Dans le cadre du programme de développement communal (PCD), l’APC de Maâtkas a bénéficié à l’instar des 67 communes de la wilaya de Tizi-Ouzou, d’une enveloppe financière de deux milliards de centimes. Une enveloppe jugée insignifiante, par les autorités locales, qui voudraient avoir des budgets plus conséquents pour être en mesure de prendre réellement en charge les multiples doléances soulevées par les 35 000 âmes de cette municipalité repartis sur 45 villages et hameaux. Sachant qu’à Maâtkas le réseau d’assainissement peine à atteindre les 40 % de couverture, les élus n’ont d’autre choix que de se pencher prioritairement sur ce volet. Du coup il a été décidé de réaliser six tronçons d’assainissement à travers six villages de la municipalité. Ighil Issiouéne, Adjaba, Makchfal, Tizi Tzougerth, Anegah et Had Moussa sont les villages concernés par cette opération. D’autres opérations sont retenues dans le même cadre du PCD, à savoir l’engravement des pistes Thakhribt Ben Chabane et Ighil Issiouéne vers le stade. Il est aussi question de réaliser un mûr de soutènement à Tighilt Kourchi Iazithéne et le dallage de la piste Tagmou Ouffela vers Tala Hamou en béton armé sur une distance de 375 mètres linéaires. Le P/APC indiquera à ce sujet : « Notre commune est si pauvre et si enclavée qu’il nous faut plus de financements pour rattraper le retard. Pendant que les autres municipalités procèdent à des opérations de luxe, à savoir le dallage des parcs communaux, la construction de foyers de jeunes et de nouveaux sièges de mairies, nous, par contre, on n’est pas encore sorti de l’assainissement.
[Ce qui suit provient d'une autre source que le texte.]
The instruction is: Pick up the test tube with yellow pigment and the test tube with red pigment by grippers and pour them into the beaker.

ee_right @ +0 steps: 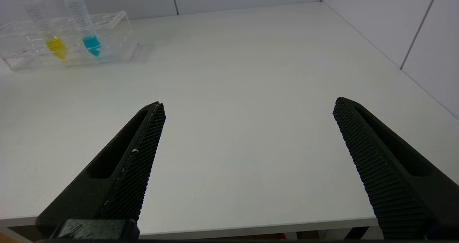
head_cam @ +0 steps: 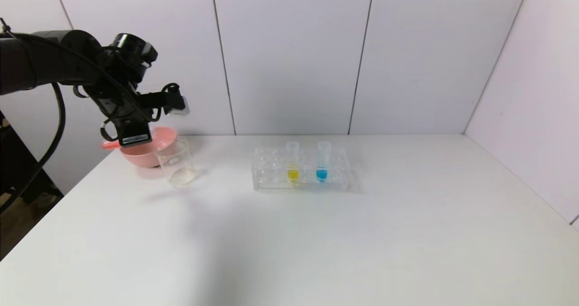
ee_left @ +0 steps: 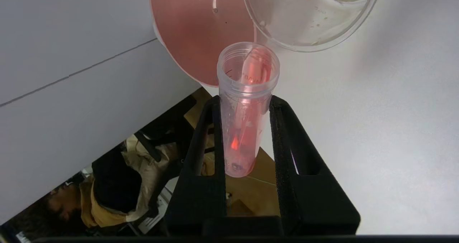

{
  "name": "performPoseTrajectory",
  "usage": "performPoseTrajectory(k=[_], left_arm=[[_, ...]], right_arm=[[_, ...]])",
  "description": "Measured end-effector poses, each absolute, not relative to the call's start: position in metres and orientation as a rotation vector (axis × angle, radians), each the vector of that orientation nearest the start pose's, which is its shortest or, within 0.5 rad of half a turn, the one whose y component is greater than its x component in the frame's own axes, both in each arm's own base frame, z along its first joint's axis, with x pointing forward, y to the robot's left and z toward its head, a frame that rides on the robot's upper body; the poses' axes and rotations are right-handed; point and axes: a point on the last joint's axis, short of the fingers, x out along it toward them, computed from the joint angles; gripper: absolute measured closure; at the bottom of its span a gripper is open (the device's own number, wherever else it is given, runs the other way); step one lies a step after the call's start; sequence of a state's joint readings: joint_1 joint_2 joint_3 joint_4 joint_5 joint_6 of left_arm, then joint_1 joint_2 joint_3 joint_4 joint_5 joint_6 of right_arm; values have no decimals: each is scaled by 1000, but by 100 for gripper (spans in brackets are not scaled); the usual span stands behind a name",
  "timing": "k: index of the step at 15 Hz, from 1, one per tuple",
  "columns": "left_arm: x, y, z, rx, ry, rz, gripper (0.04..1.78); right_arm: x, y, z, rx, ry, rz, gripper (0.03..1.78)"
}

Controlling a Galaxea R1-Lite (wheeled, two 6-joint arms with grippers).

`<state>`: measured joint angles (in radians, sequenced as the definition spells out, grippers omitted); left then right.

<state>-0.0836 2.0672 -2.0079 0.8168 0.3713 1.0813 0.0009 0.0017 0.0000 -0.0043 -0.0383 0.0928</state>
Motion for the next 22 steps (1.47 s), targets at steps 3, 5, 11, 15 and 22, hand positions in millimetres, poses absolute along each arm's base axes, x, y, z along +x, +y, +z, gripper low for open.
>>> performPoseTrajectory(k=[3, 5, 11, 15, 22], left_arm=[[389, -30, 243, 1255, 995, -164, 141], [393, -33, 238, 1289, 1026, -128, 141], [397, -46, 229, 1342, 1043, -118, 141], [398, -57, 226, 1404, 1059, -87, 141], [397, -73, 221, 1447, 1061, -82, 141]], right_arm=[[-23, -1, 76, 93, -4, -38, 10], [-23, -1, 76, 93, -4, -38, 10], [-23, -1, 76, 93, -4, -38, 10], [-23, -1, 76, 93, -4, -37, 10], [-23, -1, 76, 93, -4, -38, 10]])
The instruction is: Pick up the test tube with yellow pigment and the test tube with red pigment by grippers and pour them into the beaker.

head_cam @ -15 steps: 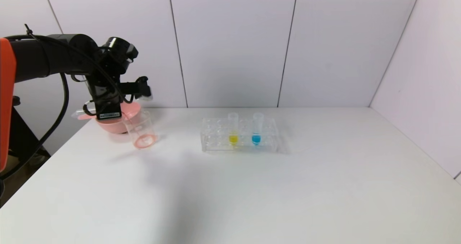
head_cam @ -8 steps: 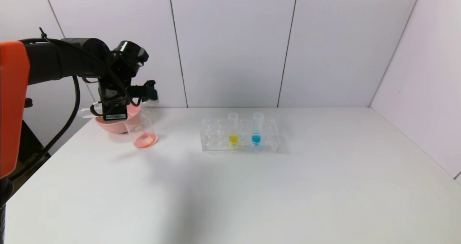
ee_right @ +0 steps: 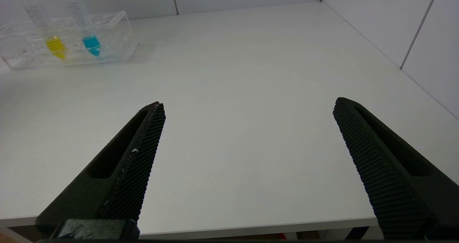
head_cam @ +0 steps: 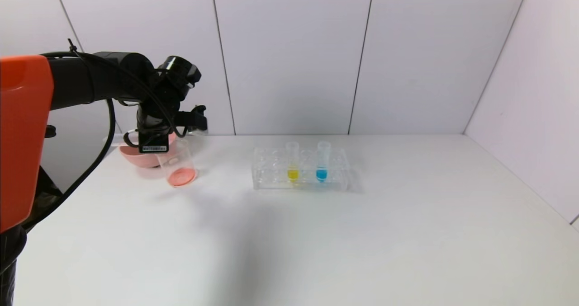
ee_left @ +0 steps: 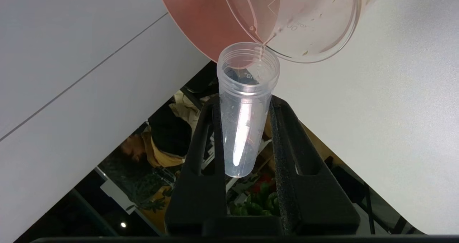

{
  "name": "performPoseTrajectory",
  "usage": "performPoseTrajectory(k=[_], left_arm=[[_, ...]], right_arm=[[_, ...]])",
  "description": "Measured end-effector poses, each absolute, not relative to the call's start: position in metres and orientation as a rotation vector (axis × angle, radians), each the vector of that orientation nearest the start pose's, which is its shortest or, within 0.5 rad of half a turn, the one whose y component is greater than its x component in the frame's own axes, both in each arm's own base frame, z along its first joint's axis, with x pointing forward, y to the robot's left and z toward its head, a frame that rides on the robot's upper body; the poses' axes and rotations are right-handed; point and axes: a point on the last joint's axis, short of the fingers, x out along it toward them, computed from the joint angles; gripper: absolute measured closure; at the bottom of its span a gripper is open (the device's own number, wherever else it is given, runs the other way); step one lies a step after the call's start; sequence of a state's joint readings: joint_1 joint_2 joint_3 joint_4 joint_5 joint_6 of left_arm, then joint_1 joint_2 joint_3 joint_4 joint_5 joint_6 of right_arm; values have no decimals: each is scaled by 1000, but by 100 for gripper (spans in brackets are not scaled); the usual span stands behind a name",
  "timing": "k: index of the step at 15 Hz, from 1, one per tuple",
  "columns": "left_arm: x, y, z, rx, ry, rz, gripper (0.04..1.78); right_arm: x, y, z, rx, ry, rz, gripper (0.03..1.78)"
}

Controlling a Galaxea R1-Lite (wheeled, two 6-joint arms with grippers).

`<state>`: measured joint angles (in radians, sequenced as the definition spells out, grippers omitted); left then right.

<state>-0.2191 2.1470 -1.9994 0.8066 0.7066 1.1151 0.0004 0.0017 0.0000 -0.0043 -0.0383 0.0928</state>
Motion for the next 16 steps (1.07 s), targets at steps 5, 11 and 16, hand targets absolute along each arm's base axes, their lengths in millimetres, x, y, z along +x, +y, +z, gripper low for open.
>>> performPoseTrajectory(k=[5, 11, 16], left_arm=[[396, -74, 229, 1306, 988, -39, 141], [398, -47, 257, 952, 790, 52, 141], [392, -31, 278, 415, 604, 175, 141]], right_arm=[[-23, -1, 76, 93, -4, -38, 10], [-23, -1, 76, 93, -4, -38, 10], [-23, -1, 76, 93, -4, -38, 10]])
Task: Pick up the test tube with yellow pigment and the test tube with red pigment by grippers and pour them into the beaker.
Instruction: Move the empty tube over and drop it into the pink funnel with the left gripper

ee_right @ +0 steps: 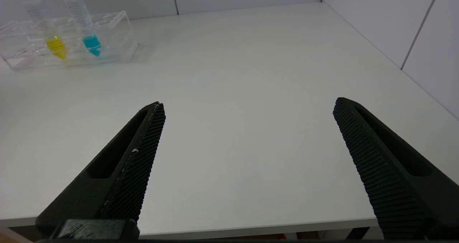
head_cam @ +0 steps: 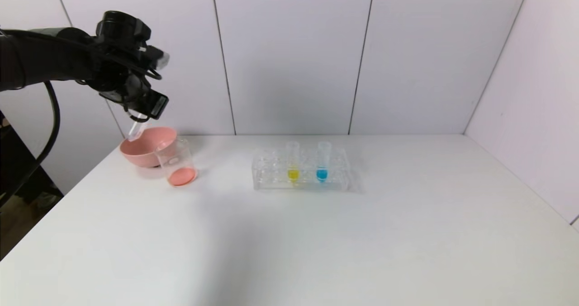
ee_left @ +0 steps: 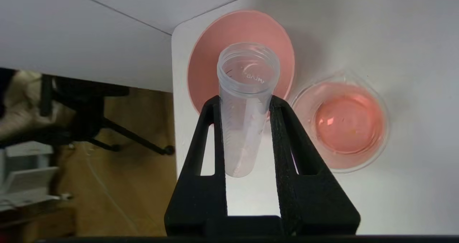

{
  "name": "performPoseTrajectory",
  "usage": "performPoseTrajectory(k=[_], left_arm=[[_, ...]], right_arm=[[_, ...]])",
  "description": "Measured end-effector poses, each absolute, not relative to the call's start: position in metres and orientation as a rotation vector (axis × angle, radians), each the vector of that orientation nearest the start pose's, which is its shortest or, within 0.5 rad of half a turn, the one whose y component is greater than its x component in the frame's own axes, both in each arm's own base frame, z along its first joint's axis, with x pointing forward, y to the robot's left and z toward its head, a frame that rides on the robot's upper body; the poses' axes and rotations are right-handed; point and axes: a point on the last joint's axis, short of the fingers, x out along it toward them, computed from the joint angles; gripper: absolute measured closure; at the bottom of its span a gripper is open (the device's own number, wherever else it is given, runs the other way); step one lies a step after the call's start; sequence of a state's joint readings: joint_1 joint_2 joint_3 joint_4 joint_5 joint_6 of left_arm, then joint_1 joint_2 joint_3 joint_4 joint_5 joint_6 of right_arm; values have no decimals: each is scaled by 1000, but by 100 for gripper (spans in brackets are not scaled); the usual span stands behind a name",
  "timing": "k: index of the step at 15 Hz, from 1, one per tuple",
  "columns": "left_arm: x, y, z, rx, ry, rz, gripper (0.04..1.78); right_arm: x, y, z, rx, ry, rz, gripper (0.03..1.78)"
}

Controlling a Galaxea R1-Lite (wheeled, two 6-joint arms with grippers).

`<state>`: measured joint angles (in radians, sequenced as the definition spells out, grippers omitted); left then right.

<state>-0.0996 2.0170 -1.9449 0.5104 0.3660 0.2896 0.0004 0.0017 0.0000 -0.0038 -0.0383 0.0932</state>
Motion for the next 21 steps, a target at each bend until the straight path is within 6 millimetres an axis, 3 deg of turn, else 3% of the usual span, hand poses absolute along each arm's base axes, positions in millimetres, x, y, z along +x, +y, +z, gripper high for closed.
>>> performPoseTrajectory(k=[4, 12, 16, 21], left_arm=[[384, -22, 271, 171, 462, 245, 141], [346, -11, 226, 81, 186, 292, 141], [359, -6, 207, -13, 84, 323, 141], [384, 6, 175, -61, 81, 368, 141]], right_arm=[[-23, -1, 76, 93, -4, -38, 10], [-23, -1, 76, 93, -4, -38, 10], [-23, -1, 76, 93, -4, -38, 10], [-23, -1, 76, 93, -4, -38, 10]])
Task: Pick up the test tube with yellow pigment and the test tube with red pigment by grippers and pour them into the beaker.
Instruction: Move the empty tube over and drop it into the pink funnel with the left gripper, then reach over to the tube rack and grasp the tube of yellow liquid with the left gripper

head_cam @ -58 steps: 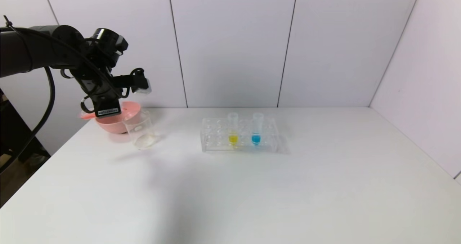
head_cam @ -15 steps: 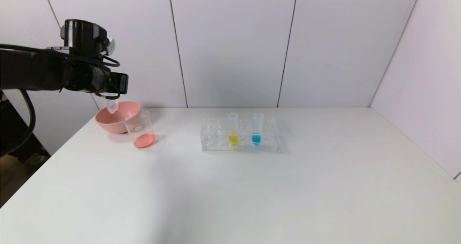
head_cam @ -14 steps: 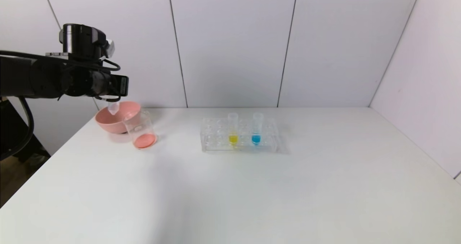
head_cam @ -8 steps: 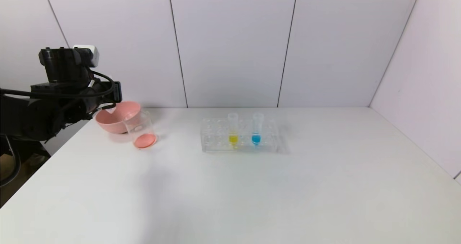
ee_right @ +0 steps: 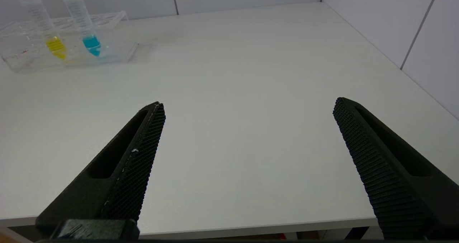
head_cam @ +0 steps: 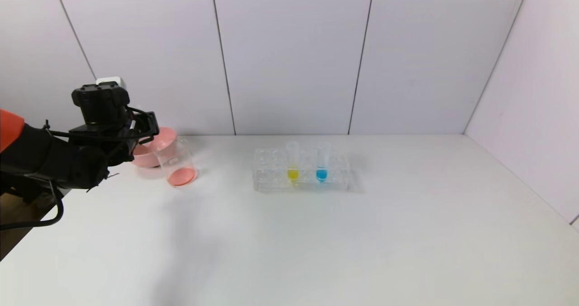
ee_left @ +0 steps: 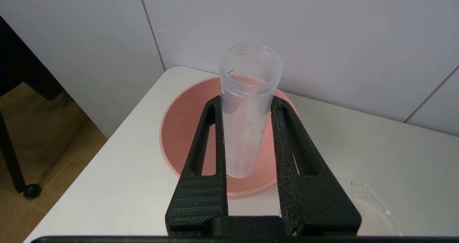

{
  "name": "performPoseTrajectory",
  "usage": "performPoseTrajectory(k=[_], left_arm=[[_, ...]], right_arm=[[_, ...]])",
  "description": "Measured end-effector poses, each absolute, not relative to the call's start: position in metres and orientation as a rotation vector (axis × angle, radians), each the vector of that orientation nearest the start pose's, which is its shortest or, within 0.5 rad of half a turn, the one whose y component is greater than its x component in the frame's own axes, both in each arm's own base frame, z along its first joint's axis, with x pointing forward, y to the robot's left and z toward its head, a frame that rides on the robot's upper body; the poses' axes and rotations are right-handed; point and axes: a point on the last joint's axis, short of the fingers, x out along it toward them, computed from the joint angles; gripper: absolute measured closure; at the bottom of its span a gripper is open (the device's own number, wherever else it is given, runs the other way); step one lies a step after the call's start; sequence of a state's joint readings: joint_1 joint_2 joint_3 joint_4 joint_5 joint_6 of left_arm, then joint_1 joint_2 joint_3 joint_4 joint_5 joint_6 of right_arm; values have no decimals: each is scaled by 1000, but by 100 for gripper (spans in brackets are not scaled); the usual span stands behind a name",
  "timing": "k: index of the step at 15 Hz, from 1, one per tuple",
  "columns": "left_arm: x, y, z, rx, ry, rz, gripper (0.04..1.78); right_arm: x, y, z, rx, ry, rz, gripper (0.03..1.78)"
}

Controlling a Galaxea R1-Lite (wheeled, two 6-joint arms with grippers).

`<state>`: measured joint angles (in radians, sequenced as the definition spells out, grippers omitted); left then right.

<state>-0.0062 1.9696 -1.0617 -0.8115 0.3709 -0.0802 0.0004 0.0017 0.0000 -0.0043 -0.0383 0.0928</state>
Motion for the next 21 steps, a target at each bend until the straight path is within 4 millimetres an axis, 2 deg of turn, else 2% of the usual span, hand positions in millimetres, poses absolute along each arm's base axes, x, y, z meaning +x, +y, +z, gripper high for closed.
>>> performPoseTrajectory(k=[3, 5, 8, 10, 12, 17, 19, 21], left_arm=[[399, 20, 156, -67, 80, 402, 141], [404, 22, 146, -70, 101, 403, 141], [409, 23, 138, -67, 118, 407, 140], [412, 23, 135, -67, 118, 408, 131], [413, 24, 134, -67, 119, 412, 112], [412, 24, 142, -69, 96, 416, 35], [405, 22, 153, -69, 79, 408, 16], [390, 19, 167, -69, 67, 372, 7]], right_arm=[[-23, -1, 76, 93, -4, -38, 10], [-23, -1, 76, 93, -4, -37, 10], [-23, -1, 76, 93, -4, -38, 10], [-23, -1, 76, 93, -4, -37, 10], [-23, -1, 76, 93, -4, -38, 10], [-23, -1, 76, 93, -4, -38, 10], [-23, -1, 76, 93, -4, -38, 10], [-23, -1, 76, 93, -4, -37, 10]])
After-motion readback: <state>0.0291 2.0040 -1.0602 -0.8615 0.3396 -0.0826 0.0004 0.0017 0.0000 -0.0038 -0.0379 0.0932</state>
Plusieurs villages ne sont toujours pas raccordés au réseau. Les responsables concernés doivent, en toute logique, tenir compte de l’importance du retard et du nombre d’habitants lors de la répartition des budgets. Il n’est pas juste de mettre toutes les communes sur un même pied d’égalité dans ce domaine. Une commune de 40 000 habitants a logiquement besoin de plus de financement que celle comptant parfois jusqu’à moins de 10 000 âmes ».